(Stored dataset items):
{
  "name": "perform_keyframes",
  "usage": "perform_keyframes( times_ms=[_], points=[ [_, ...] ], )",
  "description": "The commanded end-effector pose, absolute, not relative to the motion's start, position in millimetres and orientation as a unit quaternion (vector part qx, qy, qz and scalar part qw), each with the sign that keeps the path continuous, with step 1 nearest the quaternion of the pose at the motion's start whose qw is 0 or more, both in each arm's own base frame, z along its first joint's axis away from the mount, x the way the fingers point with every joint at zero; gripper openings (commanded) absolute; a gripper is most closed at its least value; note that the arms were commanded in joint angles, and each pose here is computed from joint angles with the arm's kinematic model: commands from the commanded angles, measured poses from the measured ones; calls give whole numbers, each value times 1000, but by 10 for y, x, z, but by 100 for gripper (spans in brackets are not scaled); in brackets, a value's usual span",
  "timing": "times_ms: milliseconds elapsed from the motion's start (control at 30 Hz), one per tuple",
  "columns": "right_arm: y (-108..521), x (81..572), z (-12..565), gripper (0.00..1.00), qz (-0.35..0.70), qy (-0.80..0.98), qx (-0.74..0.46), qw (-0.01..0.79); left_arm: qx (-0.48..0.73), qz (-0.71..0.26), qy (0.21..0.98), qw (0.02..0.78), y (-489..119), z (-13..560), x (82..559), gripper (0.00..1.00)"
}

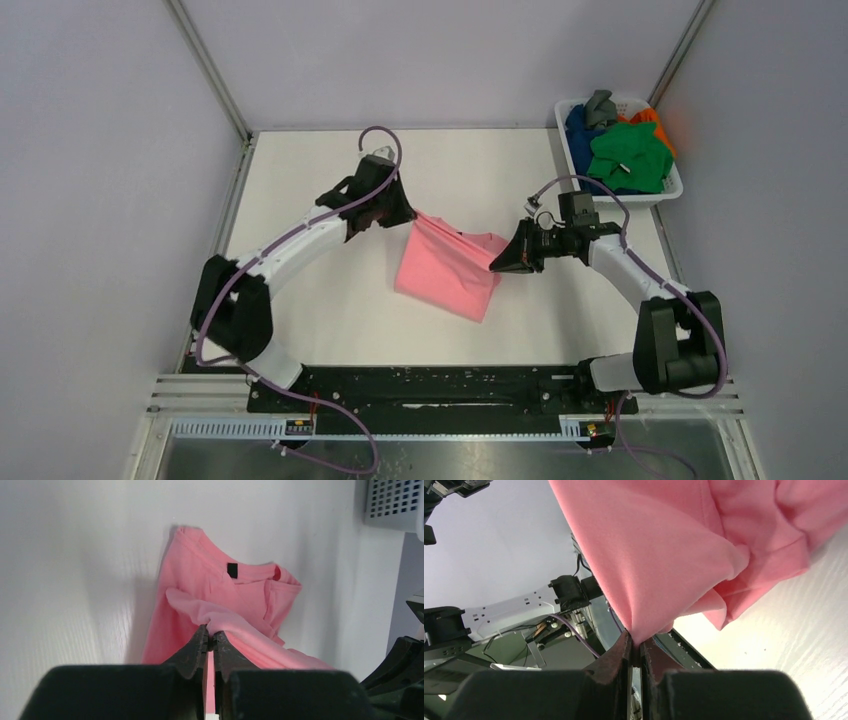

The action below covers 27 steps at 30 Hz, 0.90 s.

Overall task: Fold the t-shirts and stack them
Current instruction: Fold the long partially folded tshirt into a neat square

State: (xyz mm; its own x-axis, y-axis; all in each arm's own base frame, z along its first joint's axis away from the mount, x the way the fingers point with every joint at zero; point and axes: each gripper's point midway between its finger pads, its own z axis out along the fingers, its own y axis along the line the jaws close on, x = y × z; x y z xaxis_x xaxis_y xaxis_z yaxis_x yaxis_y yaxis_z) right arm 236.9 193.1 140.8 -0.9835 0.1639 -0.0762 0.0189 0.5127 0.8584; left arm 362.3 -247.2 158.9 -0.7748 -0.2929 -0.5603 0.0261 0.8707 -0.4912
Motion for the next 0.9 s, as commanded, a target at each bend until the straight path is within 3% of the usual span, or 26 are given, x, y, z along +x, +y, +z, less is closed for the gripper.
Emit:
perform_keyframes(
  times_ms=[0, 200, 333, 367, 400, 433, 467, 567, 600, 767, 867],
  points=[
    [1894, 2613, 1367, 3, 492, 866, 61, 75, -74, -248, 896, 360, -2499, 1661, 4105, 0],
    [1832, 3124, 1084, 7, 462, 878, 103, 73, -83, -237, 906, 339, -2608, 1379, 4501, 0],
    [1758, 3425, 853, 28, 426, 892, 132, 73, -86, -236, 914, 319, -2692, 1189, 4691, 9],
    [1742, 3514, 846, 36, 421, 894, 134, 77, -87, -236, 915, 315, -2697, 1161, 4730, 16],
    [1718, 3581, 833, 51, 413, 897, 138, 78, -88, -236, 916, 312, -2703, 1134, 4762, 32],
    [1691, 3654, 847, 86, 405, 900, 139, 83, -88, -237, 916, 312, -2701, 1145, 4784, 42],
    [1662, 3701, 867, 99, 395, 904, 140, 88, -89, -241, 914, 313, -2694, 1178, 4794, 51],
    [1596, 3760, 995, 100, 376, 909, 139, 114, -81, -241, 911, 324, -2649, 1300, 4757, 84],
    [1583, 3748, 1042, 100, 374, 909, 138, 123, -75, -238, 912, 326, -2620, 1308, 4725, 86],
    [1514, 3490, 1174, 99, 364, 910, 122, 154, -41, -224, 922, 312, -2508, 1191, 4463, 89],
    [1480, 3250, 1215, 99, 362, 910, 110, 169, -11, -222, 936, 271, -2493, 961, 4243, 83]
  ],
)
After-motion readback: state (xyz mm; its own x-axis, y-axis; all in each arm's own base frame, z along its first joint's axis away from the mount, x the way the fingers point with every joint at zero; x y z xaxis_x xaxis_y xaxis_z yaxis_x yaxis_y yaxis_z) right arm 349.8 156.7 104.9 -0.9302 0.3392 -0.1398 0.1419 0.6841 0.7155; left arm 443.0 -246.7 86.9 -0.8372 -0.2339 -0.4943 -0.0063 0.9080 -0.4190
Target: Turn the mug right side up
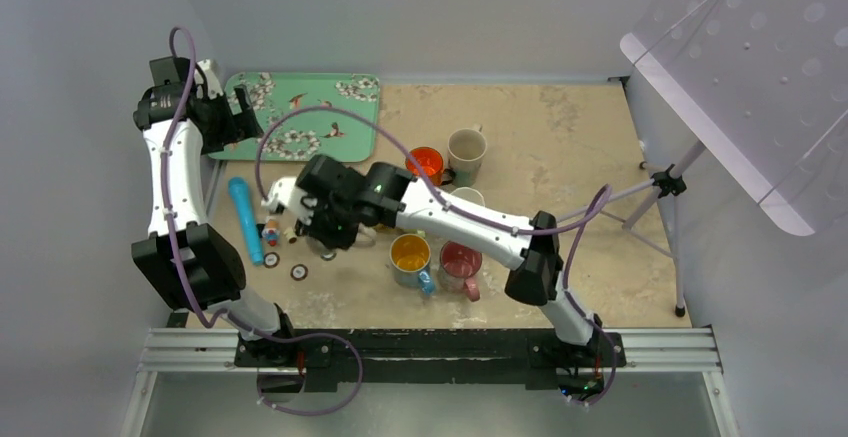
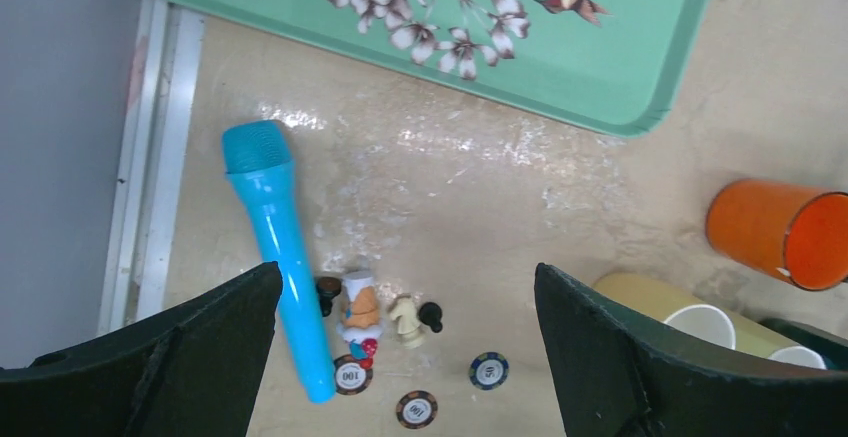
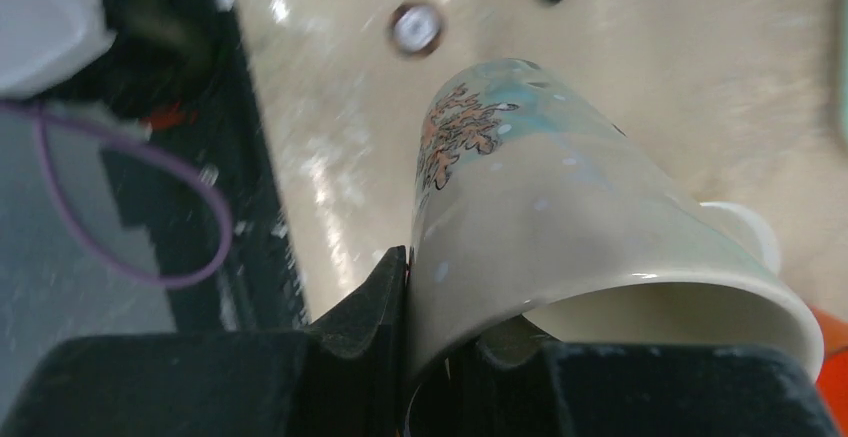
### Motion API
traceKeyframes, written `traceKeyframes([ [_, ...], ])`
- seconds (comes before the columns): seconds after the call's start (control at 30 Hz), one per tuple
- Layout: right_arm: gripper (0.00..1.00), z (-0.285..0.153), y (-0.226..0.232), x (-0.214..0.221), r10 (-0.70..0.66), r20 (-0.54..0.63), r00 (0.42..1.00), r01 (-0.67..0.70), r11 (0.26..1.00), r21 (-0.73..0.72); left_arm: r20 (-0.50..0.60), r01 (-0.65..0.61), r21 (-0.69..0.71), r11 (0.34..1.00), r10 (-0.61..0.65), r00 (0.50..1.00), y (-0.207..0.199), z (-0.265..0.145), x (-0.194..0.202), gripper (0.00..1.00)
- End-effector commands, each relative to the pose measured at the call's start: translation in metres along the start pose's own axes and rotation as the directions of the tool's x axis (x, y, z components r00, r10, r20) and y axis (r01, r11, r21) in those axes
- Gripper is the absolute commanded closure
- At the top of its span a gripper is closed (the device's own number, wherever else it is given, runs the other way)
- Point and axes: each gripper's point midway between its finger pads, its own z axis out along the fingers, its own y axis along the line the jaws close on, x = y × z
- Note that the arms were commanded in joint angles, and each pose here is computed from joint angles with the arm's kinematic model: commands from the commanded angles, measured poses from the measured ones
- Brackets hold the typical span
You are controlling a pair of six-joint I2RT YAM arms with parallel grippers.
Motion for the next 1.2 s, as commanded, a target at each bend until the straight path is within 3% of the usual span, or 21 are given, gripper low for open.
traceKeyframes([
  [0.0,1.00,-0.007,0.004,0.054,-0.099,-0.231,0.968,0.109,0.993,0.034,0.040,-0.055,-0.117,0.992,0.060,0.997,0.022,0.000,-0.009,0.00],
  [0.1,1.00,0.007,0.014,0.058,-0.106,-0.248,0.963,0.116,0.993,0.027,0.043,-0.060,-0.109,0.992,0.065,0.997,0.019,-0.002,-0.006,0.00],
  [0.37,1.00,0.047,0.014,0.115,-0.073,-0.439,0.896,0.104,0.994,0.047,0.061,-0.080,-0.129,0.988,0.088,0.994,0.022,-0.011,-0.003,0.00],
  [0.53,0.98,0.053,0.009,0.110,-0.070,-0.431,0.900,0.112,0.991,0.074,0.068,-0.083,-0.135,0.987,0.092,0.993,0.022,-0.013,-0.005,0.00],
  [0.57,0.88,0.054,0.009,0.109,-0.070,-0.428,0.901,0.112,0.991,0.074,0.071,-0.083,-0.133,0.988,0.093,0.993,0.022,-0.014,-0.005,0.00],
  [0.63,0.55,0.052,0.010,0.105,-0.061,-0.416,0.907,0.102,0.992,0.078,0.074,-0.086,-0.131,0.988,0.096,0.993,0.021,-0.015,-0.006,0.00],
  [0.67,0.46,0.049,0.009,0.100,-0.051,-0.401,0.915,0.094,0.992,0.087,0.072,-0.089,-0.131,0.987,0.099,0.992,0.021,-0.016,-0.006,0.00],
  [0.7,0.25,0.045,0.008,0.093,-0.042,-0.378,0.925,0.087,0.991,0.102,0.071,-0.090,-0.131,0.987,0.100,0.992,0.021,-0.016,-0.006,0.00],
  [0.73,0.17,0.036,0.005,0.080,-0.035,-0.341,0.940,0.082,0.989,0.124,0.075,-0.091,-0.130,0.987,0.101,0.992,0.020,-0.017,-0.007,0.00],
  [0.87,0.12,0.000,0.006,0.023,-0.028,-0.141,0.990,0.047,0.990,0.136,0.102,-0.101,-0.113,0.988,0.113,0.988,0.013,-0.020,-0.010,0.00],
  [0.9,0.04,-0.013,0.011,0.006,-0.024,-0.073,0.997,0.032,0.993,0.111,0.118,-0.109,-0.112,0.988,0.122,0.986,0.010,-0.019,-0.012,0.00],
  [0.97,0.02,-0.042,0.015,-0.027,-0.014,0.081,0.997,0.006,0.995,0.098,0.149,-0.151,-0.117,0.982,0.168,0.975,-0.003,-0.017,-0.016,0.00],
  [1.07,0.02,-0.088,-0.004,-0.053,0.050,0.285,0.957,-0.089,0.988,0.126,0.187,-0.242,-0.119,0.963,0.261,0.947,-0.031,-0.021,-0.020,0.00],
  [1.17,0.02,-0.123,-0.068,-0.024,0.234,0.392,0.889,-0.336,0.917,0.214,0.248,-0.295,-0.005,0.955,0.287,0.925,-0.063,-0.032,-0.016,0.00],
])
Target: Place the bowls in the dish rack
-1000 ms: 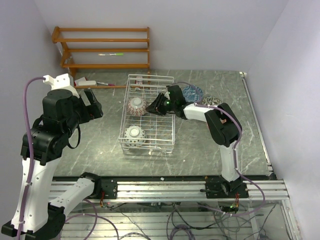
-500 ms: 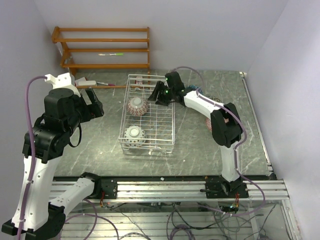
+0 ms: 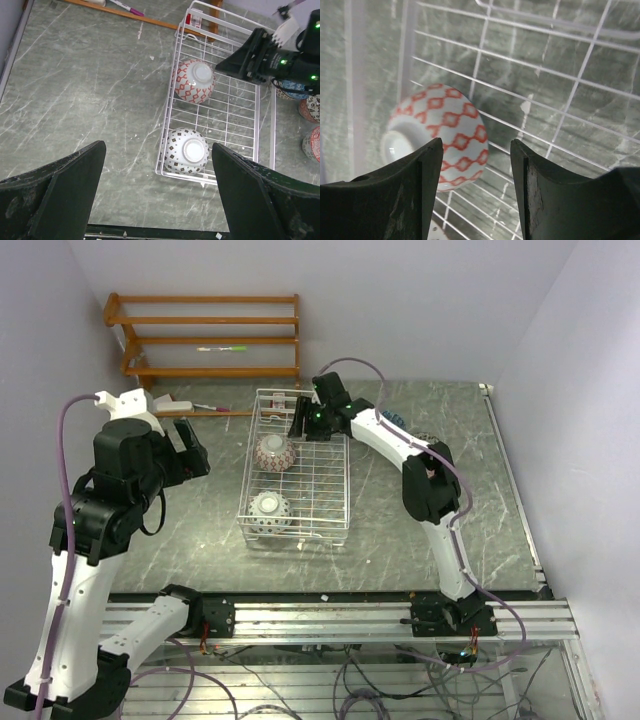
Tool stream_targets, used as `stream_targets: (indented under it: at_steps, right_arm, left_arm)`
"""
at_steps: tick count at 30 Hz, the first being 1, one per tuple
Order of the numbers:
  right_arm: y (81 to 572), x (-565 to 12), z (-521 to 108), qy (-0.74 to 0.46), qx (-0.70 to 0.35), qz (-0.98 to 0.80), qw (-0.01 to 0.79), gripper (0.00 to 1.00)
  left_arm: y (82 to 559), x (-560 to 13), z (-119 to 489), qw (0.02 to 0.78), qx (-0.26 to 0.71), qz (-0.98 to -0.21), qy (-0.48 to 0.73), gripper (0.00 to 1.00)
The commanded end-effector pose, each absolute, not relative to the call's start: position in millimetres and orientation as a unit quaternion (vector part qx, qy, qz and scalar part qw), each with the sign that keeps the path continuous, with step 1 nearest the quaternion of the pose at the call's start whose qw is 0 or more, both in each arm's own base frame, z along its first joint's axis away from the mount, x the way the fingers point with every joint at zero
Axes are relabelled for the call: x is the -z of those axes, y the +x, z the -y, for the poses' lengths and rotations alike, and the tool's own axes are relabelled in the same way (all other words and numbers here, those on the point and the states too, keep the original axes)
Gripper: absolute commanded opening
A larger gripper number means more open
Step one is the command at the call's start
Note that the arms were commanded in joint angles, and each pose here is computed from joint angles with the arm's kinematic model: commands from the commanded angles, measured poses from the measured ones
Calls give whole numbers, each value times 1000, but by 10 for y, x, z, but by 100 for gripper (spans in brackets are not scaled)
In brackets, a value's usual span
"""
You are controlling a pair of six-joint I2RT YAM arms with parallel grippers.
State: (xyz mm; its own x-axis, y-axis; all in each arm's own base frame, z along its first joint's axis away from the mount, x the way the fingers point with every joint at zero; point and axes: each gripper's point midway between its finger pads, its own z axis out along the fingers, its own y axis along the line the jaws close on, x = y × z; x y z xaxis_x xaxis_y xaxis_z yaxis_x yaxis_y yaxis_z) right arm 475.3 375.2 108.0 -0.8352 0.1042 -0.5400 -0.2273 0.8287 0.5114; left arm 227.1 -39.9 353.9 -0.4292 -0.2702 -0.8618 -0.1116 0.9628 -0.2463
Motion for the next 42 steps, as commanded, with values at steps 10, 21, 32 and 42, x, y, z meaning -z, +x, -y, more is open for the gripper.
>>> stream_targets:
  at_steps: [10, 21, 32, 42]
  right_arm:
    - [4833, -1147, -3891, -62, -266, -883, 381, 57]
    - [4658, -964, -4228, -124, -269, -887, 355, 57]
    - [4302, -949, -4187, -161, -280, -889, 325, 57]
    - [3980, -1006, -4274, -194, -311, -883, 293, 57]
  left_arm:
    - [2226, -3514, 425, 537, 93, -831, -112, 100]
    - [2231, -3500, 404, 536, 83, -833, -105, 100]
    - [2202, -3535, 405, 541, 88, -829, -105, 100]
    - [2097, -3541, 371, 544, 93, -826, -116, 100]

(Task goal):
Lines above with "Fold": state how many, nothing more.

(Problem solution):
2